> [Given information]:
#####

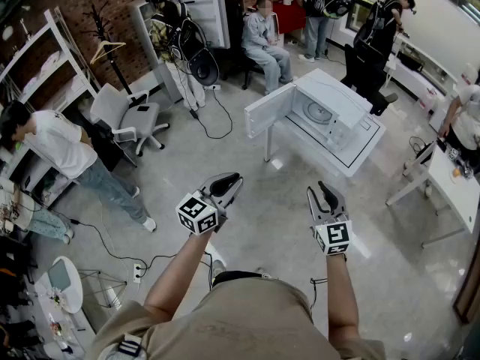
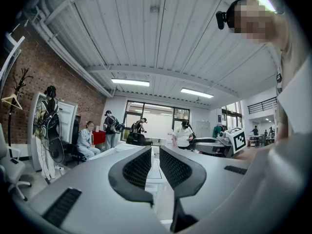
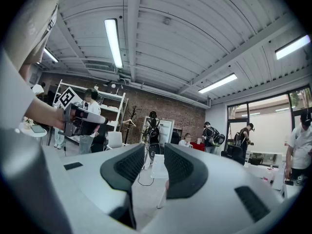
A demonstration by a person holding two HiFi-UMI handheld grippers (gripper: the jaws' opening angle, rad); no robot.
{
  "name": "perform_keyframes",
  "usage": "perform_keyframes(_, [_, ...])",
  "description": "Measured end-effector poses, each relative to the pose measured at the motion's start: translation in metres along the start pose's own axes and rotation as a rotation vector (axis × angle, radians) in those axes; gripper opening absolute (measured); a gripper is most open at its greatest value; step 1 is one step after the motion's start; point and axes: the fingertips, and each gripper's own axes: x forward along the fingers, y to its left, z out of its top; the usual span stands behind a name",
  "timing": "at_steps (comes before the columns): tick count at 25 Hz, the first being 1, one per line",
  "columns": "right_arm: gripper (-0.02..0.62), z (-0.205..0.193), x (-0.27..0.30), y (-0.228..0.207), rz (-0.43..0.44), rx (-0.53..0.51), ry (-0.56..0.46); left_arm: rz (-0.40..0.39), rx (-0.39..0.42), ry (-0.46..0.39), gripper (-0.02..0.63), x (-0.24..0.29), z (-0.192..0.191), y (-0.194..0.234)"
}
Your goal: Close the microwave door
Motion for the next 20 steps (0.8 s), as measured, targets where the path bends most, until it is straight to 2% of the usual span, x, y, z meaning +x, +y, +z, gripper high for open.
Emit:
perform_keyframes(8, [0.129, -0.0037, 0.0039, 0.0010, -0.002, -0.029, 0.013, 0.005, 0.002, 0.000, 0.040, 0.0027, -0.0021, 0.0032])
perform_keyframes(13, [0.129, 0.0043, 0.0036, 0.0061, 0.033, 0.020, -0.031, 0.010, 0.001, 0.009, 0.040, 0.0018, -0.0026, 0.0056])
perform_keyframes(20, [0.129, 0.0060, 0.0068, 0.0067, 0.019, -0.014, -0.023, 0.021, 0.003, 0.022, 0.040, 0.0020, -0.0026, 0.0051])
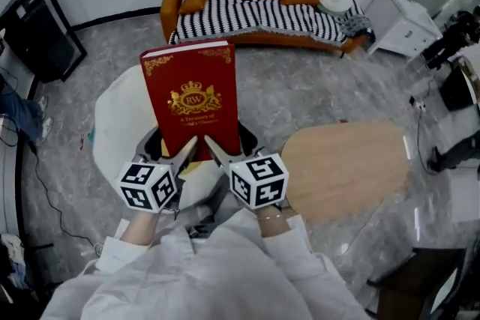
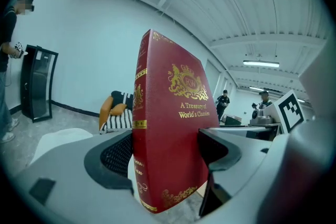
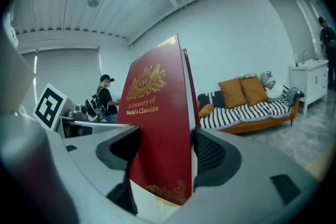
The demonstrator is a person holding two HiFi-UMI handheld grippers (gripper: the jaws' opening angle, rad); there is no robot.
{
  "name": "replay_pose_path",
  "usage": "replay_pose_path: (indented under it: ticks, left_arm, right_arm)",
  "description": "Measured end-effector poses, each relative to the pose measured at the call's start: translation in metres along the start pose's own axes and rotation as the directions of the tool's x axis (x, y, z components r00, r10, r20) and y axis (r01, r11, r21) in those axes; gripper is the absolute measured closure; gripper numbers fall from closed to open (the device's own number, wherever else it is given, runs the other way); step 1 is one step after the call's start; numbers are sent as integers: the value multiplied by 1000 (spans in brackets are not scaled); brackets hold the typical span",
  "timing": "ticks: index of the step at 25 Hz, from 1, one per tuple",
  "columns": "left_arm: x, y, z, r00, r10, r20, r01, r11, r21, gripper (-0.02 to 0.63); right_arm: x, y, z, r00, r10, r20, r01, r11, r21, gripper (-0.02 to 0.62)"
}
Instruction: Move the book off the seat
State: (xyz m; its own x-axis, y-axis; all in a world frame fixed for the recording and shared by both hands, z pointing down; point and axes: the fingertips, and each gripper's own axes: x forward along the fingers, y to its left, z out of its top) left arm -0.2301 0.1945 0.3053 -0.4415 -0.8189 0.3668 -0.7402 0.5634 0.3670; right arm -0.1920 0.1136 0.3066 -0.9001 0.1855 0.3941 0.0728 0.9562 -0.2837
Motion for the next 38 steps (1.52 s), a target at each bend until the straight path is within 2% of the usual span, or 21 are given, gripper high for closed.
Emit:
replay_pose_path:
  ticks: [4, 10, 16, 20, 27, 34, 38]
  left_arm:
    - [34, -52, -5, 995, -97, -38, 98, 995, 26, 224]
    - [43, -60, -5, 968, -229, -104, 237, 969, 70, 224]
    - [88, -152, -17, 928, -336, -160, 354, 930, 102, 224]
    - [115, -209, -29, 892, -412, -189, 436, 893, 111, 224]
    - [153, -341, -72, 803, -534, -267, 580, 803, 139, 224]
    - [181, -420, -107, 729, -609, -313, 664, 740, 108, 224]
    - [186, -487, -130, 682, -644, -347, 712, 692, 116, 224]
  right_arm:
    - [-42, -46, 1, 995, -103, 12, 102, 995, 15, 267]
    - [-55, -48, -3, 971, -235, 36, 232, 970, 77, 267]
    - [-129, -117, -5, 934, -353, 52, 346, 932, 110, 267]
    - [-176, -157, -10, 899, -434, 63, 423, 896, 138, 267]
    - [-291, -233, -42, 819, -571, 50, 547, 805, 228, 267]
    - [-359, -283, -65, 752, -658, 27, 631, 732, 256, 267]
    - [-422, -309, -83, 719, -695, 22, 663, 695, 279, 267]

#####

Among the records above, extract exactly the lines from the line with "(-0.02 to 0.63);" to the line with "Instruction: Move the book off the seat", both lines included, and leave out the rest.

  "columns": "left_arm: x, y, z, r00, r10, r20, r01, r11, r21, gripper (-0.02 to 0.63); right_arm: x, y, z, r00, r10, r20, r01, r11, r21, gripper (-0.02 to 0.62)"
}
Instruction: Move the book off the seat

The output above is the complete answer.